Вилларский ехал в Москву, и они условились ехать вместе.
Пьер испытывал во все время своего выздоровления в Орле чувство радости, свободы, жизни; но когда он, во время своего путешествия, очутился на вольном свете, увидал сотни новых лиц, чувство это еще более усилилось. Он все время путешествия испытывал радость школьника на вакации. Все лица: ямщик, смотритель, мужики на дороге или в деревне – все имели для него новый смысл. Присутствие и замечания Вилларского, постоянно жаловавшегося на бедность, отсталость от Европы, невежество России, только возвышали радость Пьера. Там, где Вилларский видел мертвенность, Пьер видел необычайную могучую силу жизненности, ту силу, которая в снегу, на этом пространстве, поддерживала жизнь этого целого, особенного и единого народа.
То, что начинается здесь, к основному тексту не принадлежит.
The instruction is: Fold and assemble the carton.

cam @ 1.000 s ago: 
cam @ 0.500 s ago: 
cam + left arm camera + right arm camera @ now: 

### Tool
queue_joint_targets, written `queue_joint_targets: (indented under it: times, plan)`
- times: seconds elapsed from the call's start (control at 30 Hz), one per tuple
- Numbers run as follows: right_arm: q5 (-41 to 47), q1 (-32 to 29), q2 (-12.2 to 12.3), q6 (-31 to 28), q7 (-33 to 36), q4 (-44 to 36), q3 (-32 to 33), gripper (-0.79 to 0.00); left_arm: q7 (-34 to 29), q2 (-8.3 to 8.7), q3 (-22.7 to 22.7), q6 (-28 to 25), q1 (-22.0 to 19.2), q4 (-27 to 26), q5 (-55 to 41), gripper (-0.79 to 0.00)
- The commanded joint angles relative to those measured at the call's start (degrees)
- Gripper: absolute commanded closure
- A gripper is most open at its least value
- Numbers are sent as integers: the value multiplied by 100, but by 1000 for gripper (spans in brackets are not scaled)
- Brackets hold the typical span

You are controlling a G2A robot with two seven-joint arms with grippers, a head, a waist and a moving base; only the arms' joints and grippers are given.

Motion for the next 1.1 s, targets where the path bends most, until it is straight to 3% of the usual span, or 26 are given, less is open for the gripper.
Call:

Он не противоречил Вилларскому и, как будто соглашаясь с ним (так как притворное согласие было кратчайшее средство обойти рассуждения, из которых ничего не могло выйти), радостно улыбался, слушая его.


Так же, как трудно объяснить, для чего, куда спешат муравьи из раскиданной кочки, одни прочь из кочки, таща соринки, яйца и мертвые тела, другие назад в кочку – для чего они сталкиваются, догоняют друг друга, дерутся, – так же трудно было бы объяснить причины, заставлявшие русских людей после выхода французов толпиться в том месте, которое прежде называлось Москвою. Но так же, как, глядя на рассыпанных вокруг разоренной кочки муравьев, несмотря на полное уничтожение кочки, видно по цепкости, энергии, по бесчисленности копышущихся насекомых, что разорено все, кроме чего то неразрушимого, невещественного, составляющего всю силу кочки, – так же и Москва, в октябре месяце, несмотря на то, что не было ни начальства, ни церквей, ни святынь, ни богатств, ни домов, была та же Москва, какою она была в августе. Все было разрушено, кроме чего то невещественного, но могущественного и неразрушимого.
Побуждения людей, стремящихся со всех сторон в Москву после ее очищения от врага, были самые разнообразные, личные, и в первое время большей частью – дикие, животные. Одно только побуждение было общее всем – это стремление туда, в то место, которое прежде называлось Москвой, для приложения там своей деятельности.